Set somewhere in rural eastern Europe towards the end of World War Two, the black and white film is a sombre tale of a young boy trying to survive a harsh wilderness and the cruelty of strangers.

Director Vaclav Marhoul said he specifically chose a kind of Slavic Esperanto for the villagers' dialect.

"I didn't want the villagers (speaking) Ukrainian or Polish or Russian or something like that because those people (the villagers in the film) are really bad people," he said.

"I didn't want that some nation is going to be associated with that, so I opened the big brother - Google, big brother, and typed 'Slavic Esperanto', my God it does exist, it does exist, Slavic Esperanto."

The invented language combines Czech, Russian and German.
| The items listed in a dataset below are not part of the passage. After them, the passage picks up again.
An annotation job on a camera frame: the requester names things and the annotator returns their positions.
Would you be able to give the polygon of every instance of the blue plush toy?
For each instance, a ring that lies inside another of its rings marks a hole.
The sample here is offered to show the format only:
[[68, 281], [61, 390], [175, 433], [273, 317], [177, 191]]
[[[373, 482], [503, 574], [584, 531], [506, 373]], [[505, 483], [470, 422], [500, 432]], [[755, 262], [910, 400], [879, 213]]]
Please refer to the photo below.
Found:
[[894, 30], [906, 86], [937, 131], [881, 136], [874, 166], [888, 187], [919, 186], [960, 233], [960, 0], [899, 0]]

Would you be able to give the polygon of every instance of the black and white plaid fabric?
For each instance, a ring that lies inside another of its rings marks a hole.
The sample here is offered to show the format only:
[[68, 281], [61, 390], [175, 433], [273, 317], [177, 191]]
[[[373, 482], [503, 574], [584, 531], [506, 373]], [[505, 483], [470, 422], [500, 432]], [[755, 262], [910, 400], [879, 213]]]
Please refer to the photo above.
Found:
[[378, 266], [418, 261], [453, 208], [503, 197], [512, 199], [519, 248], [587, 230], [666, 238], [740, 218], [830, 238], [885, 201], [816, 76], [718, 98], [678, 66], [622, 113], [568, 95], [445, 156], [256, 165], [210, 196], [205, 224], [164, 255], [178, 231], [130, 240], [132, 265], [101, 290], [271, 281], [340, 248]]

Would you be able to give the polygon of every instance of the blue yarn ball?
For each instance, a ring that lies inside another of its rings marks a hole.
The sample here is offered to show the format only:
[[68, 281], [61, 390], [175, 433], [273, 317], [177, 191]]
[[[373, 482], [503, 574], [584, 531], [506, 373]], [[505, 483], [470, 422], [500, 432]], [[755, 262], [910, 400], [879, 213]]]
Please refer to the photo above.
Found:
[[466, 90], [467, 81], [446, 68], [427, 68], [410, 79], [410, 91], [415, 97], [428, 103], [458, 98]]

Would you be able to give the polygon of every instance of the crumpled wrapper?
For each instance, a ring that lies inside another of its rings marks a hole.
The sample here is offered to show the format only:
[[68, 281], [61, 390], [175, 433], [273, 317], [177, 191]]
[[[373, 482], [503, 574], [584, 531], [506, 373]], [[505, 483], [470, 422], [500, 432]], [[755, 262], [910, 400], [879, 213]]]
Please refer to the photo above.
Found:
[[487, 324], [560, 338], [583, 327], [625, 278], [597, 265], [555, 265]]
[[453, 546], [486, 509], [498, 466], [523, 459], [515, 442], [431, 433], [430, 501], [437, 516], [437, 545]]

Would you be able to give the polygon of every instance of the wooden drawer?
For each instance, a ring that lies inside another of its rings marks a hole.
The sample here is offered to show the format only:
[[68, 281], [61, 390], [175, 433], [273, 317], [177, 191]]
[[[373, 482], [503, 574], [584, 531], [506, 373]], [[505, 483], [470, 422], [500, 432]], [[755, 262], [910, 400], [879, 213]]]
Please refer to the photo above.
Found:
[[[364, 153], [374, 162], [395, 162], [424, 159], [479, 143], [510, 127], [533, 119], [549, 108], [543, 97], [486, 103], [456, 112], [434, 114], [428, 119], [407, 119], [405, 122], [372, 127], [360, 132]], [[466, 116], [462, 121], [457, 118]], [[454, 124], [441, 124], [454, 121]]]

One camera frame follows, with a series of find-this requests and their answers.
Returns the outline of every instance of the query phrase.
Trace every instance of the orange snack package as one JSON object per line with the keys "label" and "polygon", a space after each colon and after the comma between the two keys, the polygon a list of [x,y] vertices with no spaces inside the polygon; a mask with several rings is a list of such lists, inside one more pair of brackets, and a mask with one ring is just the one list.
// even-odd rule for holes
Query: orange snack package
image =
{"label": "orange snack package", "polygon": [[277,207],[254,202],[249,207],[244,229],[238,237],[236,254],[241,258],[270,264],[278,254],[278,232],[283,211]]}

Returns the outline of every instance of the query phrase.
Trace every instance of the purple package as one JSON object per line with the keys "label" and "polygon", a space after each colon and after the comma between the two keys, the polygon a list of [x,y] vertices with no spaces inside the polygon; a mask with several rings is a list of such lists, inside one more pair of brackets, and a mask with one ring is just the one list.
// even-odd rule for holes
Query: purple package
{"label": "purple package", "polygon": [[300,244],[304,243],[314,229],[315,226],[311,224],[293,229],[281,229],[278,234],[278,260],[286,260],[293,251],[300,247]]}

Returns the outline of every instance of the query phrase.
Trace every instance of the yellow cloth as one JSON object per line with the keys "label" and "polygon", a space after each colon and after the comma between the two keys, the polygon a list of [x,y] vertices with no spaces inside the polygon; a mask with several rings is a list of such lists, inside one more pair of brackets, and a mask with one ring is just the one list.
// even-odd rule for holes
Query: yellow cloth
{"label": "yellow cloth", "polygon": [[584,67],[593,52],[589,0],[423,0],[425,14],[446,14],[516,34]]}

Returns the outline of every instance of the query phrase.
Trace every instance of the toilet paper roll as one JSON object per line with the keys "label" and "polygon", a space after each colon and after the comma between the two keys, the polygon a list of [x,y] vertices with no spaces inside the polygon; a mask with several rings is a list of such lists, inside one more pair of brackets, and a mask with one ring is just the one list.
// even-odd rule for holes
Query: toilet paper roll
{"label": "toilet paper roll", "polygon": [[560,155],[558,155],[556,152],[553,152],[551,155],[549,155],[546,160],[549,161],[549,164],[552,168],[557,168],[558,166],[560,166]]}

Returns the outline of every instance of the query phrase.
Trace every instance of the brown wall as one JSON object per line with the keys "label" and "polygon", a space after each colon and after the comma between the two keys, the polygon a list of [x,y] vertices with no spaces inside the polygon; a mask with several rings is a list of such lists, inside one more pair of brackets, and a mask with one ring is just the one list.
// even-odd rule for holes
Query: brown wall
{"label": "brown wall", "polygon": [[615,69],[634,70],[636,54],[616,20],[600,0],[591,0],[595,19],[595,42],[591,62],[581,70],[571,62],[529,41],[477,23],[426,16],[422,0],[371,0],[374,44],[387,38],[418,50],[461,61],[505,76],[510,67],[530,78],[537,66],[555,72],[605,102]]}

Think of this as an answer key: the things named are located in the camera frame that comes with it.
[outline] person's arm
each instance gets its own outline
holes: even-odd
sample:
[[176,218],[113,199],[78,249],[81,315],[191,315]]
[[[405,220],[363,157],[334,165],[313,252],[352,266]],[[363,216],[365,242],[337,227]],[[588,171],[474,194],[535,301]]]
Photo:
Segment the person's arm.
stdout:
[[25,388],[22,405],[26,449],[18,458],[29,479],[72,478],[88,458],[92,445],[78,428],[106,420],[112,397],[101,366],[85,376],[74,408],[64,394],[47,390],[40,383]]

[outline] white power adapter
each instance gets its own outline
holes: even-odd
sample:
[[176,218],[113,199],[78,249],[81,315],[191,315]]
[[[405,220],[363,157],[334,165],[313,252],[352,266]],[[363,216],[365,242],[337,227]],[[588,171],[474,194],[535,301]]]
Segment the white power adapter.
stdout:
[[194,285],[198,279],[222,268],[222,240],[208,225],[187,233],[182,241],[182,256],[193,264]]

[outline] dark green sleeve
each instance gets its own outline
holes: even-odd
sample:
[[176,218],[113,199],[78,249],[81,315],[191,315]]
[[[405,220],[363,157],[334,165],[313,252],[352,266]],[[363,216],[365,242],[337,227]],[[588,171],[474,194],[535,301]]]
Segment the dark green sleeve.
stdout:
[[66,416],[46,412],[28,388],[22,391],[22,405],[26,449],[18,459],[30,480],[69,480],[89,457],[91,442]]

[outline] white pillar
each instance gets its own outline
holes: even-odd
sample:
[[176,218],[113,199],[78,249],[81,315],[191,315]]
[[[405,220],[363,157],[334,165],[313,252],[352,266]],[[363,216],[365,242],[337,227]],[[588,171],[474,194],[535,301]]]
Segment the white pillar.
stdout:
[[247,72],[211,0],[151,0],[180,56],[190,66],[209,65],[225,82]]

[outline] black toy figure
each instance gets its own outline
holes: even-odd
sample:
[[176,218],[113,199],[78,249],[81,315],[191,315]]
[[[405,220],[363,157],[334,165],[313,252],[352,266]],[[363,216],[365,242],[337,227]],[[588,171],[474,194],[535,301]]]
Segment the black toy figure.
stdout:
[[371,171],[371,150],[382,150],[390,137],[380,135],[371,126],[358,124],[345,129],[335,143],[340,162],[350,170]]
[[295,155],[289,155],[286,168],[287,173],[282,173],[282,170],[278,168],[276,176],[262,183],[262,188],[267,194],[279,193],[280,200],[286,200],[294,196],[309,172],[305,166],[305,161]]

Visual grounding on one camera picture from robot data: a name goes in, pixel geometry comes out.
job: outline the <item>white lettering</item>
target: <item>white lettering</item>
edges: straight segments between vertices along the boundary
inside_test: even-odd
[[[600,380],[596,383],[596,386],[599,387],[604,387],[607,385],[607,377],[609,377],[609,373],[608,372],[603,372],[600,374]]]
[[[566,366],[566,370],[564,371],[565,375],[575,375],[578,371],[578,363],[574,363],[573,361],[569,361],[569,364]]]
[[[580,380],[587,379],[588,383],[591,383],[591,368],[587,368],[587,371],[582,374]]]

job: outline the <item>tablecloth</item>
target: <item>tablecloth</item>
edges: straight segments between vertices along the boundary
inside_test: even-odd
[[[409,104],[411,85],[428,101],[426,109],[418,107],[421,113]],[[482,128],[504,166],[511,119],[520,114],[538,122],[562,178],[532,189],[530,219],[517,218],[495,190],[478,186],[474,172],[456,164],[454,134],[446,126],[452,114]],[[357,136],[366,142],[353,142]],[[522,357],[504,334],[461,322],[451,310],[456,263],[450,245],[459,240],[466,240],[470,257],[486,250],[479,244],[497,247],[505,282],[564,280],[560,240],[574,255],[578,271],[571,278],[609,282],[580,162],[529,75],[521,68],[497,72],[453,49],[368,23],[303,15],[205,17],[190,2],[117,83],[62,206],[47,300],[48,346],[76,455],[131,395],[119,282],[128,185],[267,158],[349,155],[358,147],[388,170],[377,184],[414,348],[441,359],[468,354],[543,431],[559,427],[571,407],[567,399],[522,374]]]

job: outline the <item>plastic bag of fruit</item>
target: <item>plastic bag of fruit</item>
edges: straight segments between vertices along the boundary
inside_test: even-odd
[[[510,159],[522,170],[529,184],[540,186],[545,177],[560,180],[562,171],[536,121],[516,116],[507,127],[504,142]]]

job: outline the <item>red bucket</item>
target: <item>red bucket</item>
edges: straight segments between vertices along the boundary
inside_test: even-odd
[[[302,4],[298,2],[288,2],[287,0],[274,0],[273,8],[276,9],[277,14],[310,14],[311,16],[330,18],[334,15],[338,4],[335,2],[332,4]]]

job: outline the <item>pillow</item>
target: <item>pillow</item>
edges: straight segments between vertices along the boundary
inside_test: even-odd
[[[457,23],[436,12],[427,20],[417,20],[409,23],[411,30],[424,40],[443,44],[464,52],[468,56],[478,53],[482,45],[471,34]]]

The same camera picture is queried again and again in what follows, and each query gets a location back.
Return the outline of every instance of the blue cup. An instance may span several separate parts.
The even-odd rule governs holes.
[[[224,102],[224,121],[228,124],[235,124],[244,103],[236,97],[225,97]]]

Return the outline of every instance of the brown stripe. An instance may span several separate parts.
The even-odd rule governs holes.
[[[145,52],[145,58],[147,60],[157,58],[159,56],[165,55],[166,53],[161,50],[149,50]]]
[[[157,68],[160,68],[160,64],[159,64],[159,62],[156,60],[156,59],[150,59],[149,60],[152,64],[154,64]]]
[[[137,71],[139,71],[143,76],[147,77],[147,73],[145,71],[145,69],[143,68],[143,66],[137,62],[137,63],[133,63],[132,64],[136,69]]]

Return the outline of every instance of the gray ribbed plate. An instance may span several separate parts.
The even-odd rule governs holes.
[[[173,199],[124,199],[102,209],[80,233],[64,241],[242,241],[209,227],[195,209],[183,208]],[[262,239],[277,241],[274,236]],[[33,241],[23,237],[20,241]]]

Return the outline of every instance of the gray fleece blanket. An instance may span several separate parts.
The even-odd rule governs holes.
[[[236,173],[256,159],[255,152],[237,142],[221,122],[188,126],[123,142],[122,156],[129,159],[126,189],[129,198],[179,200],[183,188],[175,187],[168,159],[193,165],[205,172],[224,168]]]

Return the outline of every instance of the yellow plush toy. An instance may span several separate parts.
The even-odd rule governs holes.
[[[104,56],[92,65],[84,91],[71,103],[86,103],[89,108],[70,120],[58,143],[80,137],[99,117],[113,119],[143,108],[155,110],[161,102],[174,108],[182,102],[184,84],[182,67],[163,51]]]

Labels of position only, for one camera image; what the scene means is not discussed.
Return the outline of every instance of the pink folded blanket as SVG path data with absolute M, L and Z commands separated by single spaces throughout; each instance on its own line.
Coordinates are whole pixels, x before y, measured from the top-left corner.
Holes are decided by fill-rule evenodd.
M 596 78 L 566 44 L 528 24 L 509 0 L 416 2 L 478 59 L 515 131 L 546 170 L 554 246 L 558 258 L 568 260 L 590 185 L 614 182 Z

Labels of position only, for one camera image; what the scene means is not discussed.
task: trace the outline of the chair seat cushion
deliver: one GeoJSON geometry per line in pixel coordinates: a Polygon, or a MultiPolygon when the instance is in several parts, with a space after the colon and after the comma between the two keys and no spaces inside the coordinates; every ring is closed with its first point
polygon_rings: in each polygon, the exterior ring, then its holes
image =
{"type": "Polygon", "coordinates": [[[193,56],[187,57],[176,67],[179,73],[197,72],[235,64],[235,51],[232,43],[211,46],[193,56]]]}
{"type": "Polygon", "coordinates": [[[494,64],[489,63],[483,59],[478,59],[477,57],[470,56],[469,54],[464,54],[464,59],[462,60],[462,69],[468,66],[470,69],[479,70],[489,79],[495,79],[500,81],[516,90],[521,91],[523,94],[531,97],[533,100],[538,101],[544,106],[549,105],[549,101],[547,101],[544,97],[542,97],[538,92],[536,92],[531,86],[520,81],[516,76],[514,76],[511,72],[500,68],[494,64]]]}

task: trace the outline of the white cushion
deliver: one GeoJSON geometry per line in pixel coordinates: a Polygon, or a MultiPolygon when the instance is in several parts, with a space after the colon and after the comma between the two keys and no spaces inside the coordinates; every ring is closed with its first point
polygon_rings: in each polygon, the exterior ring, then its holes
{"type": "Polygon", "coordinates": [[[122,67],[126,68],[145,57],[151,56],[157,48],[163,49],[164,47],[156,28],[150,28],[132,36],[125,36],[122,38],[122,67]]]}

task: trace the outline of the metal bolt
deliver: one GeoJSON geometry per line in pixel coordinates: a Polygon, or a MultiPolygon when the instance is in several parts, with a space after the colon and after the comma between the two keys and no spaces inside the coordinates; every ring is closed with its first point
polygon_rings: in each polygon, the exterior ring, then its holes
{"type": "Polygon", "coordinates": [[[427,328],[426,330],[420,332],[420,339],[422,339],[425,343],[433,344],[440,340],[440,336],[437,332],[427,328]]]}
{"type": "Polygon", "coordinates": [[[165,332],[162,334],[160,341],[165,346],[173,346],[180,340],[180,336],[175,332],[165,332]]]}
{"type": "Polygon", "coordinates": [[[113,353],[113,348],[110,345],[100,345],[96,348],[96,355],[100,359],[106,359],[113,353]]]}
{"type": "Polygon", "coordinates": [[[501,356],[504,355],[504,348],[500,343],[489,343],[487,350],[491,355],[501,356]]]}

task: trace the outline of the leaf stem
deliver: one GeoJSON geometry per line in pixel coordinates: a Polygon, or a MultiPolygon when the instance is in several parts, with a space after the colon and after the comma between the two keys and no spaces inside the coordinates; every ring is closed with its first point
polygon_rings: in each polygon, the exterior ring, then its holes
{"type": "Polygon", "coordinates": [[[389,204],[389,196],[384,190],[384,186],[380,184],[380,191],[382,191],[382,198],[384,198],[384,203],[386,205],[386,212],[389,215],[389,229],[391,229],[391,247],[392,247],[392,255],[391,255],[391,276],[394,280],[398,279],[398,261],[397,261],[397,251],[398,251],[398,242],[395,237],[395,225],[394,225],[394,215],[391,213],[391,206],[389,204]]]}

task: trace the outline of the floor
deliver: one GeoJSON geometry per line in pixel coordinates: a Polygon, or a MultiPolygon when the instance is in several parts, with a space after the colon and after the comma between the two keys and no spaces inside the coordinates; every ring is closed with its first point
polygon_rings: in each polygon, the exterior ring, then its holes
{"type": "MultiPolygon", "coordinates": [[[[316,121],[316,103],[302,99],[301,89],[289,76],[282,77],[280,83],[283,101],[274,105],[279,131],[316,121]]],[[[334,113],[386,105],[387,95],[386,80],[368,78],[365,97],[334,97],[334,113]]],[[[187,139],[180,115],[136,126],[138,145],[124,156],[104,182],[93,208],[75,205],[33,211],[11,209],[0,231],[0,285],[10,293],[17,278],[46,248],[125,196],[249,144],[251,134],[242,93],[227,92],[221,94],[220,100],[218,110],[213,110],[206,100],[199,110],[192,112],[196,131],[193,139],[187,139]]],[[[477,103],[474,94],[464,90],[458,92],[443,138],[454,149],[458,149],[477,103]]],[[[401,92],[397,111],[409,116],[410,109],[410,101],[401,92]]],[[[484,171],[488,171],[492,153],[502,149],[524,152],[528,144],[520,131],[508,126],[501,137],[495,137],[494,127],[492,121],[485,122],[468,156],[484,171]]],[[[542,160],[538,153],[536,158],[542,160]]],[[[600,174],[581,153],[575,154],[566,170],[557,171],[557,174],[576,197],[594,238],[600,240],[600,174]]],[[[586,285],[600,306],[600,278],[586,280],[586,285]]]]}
Based on a 1965 novel by Polish-born novelist Jerzy Kosinski, the film depicts a bleak world where being different is dangerous.

Sent by his persecuted parents to stay with an elderly woman in the desolate countryside of an unnamed country, the lead character, known simply as The Boy, soon finds himself alone when she dies and he sets off on foot to find safety elsewhere.

He wanders from village to village, where he meets and stays with different people - some of them superstitious and cruel, others accommodating and kind.

In one key scene, one of The Boy's hosts paints the wings of one of his captive birds and releases it into its flock, only for it to be attacked by the others.

"(The film) depicts Europe at a very dark time, but it's a dark time that is not specific to that time, that is sort of existing today all over the world in many places," actor Stellan Skarsgard said.